I am becoming increasingly convinced, as I get older, that God does not demand our obedience simply because it honors him. That is, of course, a true and healthy reason to do it; and I wouldn’t even bothering arguing with someone who insists that it is the primary reason. Still, as I come to more deeply experience God’s love, I’d suggest that God demands our obedience because he wants us to become the people we were truly created to be.

Because only God sees the final picture, he’s therefore the only one capable of making it happen. Without our obedience—our submission to God’s vision of us, which is far bigger than anything we can come up with—the end result is a tragedy that only God can comprehend and experience the full depths of. The suffering we see and experience is but a rough fragment of that. In fact, I think that’s why Jesus became so angry with the Pharisees. They saw a broken law as an excuse to claim superiority. Jesus saw it as a sin so profound that only he could die to remove it.

Yet we insist on pursuing our own ways, our own visions of life. After all, we live in the Land of Opportunity, Where Dreams Come True®. All sarcasm aside, sometimes our dreams are genuinely God-given. Even then, however, they are God’s to dispense with as he pleases.

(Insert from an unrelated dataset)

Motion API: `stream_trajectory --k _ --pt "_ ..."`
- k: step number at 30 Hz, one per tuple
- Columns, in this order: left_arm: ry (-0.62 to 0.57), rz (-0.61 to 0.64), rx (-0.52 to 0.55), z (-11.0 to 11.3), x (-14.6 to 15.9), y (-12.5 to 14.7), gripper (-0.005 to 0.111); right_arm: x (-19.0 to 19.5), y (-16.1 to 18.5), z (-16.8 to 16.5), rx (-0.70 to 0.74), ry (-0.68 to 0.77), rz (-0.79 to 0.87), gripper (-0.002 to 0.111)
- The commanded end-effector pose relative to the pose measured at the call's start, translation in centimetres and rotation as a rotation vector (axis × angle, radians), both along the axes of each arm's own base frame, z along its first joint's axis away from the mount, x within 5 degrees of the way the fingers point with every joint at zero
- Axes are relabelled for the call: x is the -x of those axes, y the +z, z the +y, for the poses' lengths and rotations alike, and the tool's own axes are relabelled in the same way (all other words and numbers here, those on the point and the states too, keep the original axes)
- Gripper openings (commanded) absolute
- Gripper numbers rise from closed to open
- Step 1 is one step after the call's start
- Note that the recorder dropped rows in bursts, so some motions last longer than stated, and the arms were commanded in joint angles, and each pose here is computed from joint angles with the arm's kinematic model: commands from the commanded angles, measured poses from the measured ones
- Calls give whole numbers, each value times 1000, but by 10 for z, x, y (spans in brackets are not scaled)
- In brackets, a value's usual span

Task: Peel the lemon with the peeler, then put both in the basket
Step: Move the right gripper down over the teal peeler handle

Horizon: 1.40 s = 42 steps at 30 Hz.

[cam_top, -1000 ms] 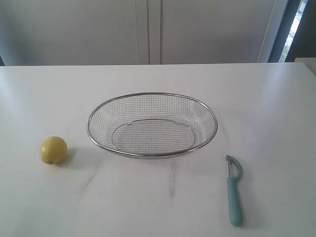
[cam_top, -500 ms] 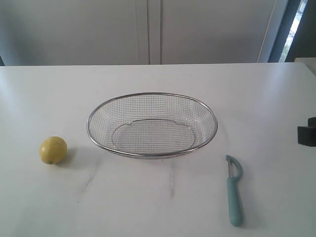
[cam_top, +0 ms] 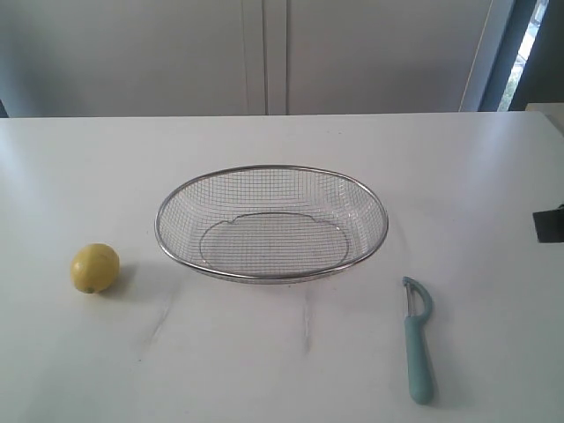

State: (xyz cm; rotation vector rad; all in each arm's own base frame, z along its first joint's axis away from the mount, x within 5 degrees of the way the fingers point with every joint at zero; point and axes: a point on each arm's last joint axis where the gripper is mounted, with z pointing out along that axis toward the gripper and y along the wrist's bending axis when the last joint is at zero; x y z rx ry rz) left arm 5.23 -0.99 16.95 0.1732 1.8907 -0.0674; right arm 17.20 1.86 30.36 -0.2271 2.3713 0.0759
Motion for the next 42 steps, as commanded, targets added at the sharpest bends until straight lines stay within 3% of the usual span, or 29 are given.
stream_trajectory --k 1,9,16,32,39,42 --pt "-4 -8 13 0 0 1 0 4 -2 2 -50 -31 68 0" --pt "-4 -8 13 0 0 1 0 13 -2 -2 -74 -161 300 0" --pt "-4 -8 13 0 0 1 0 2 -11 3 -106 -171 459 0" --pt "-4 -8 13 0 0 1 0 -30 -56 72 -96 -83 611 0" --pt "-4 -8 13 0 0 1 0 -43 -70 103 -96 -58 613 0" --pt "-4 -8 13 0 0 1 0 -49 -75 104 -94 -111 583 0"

God has often blessed us by giving us the desires of our hearts. The thing about following Jesus, though, is that he keeps us moving. We’re never going to reach our destination here on earth. If we’re following Jesus, we’re always going to be moving forward, even if it doesn’t feel that way much of the time. And moving forward almost always means leaving things behind—even good things. At the very least, as Jesus changes us, our relationships with whatever or whoever comes along with us will also be changed.

As Jesus changes us, we also begin to let go of whatever keeps us from following him wholeheartedly. As we’ve seen, sometimes that’s sin; sometimes it’s our personal agendas or ambitions; sometimes we need to let go of lifelong dreams because they’ve become our idols. Sometimes, however, we even need to let go of good things, so that God can give us something even better—or transform those good things into something even better. In fact, God often doesn’t show us “the better thing” until we’ve given him what he’s asked us to give him.

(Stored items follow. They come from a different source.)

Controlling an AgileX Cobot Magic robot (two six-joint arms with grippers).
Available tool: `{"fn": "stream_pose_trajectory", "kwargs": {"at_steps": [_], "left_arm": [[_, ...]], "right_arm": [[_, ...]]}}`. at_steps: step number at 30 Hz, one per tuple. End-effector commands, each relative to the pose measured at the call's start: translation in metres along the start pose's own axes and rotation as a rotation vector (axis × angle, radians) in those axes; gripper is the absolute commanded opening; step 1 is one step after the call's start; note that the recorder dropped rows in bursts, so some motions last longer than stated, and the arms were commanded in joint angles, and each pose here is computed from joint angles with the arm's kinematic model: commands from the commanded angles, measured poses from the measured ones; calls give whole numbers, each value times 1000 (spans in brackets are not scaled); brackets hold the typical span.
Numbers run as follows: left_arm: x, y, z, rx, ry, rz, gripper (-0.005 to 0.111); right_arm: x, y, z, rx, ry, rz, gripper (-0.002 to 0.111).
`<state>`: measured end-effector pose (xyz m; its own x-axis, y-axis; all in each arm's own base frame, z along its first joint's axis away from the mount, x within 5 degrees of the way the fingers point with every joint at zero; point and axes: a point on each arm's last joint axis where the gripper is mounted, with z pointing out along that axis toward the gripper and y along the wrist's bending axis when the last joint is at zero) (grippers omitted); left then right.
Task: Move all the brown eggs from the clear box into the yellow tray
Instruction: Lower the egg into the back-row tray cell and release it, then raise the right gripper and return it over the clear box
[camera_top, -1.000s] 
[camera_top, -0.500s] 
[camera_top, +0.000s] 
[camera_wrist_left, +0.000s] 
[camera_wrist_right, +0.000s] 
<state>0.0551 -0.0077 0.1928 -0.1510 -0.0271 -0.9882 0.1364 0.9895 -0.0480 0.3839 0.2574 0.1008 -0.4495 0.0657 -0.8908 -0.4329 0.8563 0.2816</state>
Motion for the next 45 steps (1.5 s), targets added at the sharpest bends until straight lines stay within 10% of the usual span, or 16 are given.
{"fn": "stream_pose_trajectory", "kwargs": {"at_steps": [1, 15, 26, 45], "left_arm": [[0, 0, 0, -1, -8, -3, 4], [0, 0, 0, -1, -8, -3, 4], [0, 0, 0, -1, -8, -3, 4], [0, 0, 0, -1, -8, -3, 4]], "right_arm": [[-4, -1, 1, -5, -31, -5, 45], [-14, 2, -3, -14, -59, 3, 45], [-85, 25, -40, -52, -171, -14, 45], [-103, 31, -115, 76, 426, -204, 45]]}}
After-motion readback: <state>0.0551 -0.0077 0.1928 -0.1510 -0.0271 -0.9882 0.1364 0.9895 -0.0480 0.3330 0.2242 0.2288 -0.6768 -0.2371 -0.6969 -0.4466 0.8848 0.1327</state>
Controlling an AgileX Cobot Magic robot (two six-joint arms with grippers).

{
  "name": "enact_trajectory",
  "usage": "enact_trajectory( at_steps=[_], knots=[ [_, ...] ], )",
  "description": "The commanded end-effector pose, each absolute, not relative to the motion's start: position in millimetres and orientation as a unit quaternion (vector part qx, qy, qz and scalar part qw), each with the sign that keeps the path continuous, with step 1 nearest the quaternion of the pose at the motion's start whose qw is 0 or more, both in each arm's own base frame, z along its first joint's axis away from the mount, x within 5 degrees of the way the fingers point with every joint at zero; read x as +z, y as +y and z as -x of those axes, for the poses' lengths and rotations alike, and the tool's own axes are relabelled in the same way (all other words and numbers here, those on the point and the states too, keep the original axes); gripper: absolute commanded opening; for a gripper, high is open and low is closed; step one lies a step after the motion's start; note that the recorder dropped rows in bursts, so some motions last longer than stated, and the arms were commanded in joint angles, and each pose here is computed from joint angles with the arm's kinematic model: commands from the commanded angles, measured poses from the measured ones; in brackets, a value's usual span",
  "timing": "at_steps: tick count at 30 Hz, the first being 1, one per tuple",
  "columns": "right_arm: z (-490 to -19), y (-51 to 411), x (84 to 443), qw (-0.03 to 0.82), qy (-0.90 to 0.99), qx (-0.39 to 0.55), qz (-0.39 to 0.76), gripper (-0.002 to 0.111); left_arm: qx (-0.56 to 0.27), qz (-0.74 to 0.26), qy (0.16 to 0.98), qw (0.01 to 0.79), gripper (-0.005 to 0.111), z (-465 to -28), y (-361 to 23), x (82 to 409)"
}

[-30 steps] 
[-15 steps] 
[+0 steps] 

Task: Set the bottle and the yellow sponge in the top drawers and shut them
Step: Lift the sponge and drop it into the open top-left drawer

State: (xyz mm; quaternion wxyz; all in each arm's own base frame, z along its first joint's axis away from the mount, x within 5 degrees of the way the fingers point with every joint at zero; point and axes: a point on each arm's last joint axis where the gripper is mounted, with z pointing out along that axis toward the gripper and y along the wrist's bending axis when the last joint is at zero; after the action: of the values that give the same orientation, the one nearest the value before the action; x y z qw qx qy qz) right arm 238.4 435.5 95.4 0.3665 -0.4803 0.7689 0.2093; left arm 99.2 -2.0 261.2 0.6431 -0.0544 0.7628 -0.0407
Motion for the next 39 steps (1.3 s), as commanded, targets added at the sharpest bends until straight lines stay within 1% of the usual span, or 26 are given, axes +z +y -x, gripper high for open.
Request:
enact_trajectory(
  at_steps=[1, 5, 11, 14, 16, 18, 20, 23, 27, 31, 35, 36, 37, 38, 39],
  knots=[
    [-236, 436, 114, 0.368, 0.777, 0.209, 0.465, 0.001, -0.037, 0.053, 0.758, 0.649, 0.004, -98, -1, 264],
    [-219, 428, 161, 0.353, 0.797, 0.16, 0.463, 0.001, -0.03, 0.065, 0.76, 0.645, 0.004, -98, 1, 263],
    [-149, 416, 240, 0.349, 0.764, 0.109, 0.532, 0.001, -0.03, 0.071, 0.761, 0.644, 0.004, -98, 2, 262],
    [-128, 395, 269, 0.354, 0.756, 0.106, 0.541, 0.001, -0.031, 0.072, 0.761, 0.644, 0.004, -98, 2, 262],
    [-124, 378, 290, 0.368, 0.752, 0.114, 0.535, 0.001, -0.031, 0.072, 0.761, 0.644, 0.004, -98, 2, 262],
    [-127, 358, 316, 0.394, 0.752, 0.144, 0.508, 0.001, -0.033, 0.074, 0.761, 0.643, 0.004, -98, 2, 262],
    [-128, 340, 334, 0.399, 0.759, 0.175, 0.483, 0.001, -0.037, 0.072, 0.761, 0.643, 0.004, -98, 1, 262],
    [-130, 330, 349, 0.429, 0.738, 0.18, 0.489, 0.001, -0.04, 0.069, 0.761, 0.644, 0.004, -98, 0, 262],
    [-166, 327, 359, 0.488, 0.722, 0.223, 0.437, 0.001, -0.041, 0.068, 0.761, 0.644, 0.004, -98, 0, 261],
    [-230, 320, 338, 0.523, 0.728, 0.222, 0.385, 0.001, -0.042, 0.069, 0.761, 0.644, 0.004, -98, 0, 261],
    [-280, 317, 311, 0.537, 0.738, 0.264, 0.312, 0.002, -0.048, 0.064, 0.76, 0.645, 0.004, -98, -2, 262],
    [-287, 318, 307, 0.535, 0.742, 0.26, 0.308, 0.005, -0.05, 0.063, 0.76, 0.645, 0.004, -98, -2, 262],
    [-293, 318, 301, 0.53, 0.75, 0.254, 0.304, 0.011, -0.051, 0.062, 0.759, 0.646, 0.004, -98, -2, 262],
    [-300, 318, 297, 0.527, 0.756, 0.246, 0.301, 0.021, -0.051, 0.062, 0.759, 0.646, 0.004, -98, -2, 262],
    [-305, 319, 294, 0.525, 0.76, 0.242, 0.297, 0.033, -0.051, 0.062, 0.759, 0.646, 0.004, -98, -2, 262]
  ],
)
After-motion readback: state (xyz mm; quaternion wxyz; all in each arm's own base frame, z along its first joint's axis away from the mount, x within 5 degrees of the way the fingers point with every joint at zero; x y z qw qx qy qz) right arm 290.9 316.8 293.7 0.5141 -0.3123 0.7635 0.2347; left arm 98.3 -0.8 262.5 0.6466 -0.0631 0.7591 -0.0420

As Dietrich Bonhoeffer put it in The Cost of Discipleship, “The first Christ-suffering which every man must experience is the call to abandon the attachments of this world. . . . We must face up to the truth that the call of Christ does set up a barrier between man and his natural life.”

We must be careful not to love our dreams for their own sake. We are to love the One who gives us those dreams and takes joy in fulfilling them, and share in his joy. Our joy and our longing are not always related. The joy produced by longing also delivers the promise of fulfillment, while longing without joy usually devolves into depression, decadence, or both, depending on your moral inclinations. It is the joy of God’s fulfillment, not the longing toward the dream’s fulfillment, which should be desired.

But whatever gain I had, I counted as loss for the sake of Christ. Indeed, I count everything as loss because of the surpassing worth of knowing Christ Jesus my Lord. For his sake I have suffered the loss of all things and count them as rubbish, in order that I may gain Christ and be found in him, not having a righteousness of my own that comes from the law, but that which comes through faith in Christ, the righteousness from God that depends on faith—that I may know him and the power of his resurrection, and may share his sufferings, becoming like him in his death, that by any means possible I may attain the resurrection from the dead. (Philippians 3:7–11)

We have a long way to go. Whatever dreams we have right now, even the ones God has placed in our hearts, are but “see[ing] in a mirror dimly” (1 Corinthians 13:12). They’re an infinitesimally small part of an infinitely larger picture. So lay down your dreams, so God can create what he intends from them.

Lay It Down Today

Reread Philippians 3:7–14. What’s the one thing—no matter how good or bad it is in itself—that you sense God is calling to you to surrender? What better thing(s) do you sense, even now, God may want to give you? And even if your answer to one or both of those questions is “I don’t know,” are you willing to trust God anyway?

If something came to mind in response to that first question, commit that thing to God now. Decide that no matter how many times you might fail—how many times you take that thing back—you’ll trust God more and more to help you to let it go. Then, ask him to help you receive what he wants to give you. If you’re comfortable doing so, turn your palms downward as if you’re releasing that thing. Then, turn your palms upward to receive what God wants to give you—even if you have no idea what it is. It might even be that same thing, only changed. But let God have his way with it.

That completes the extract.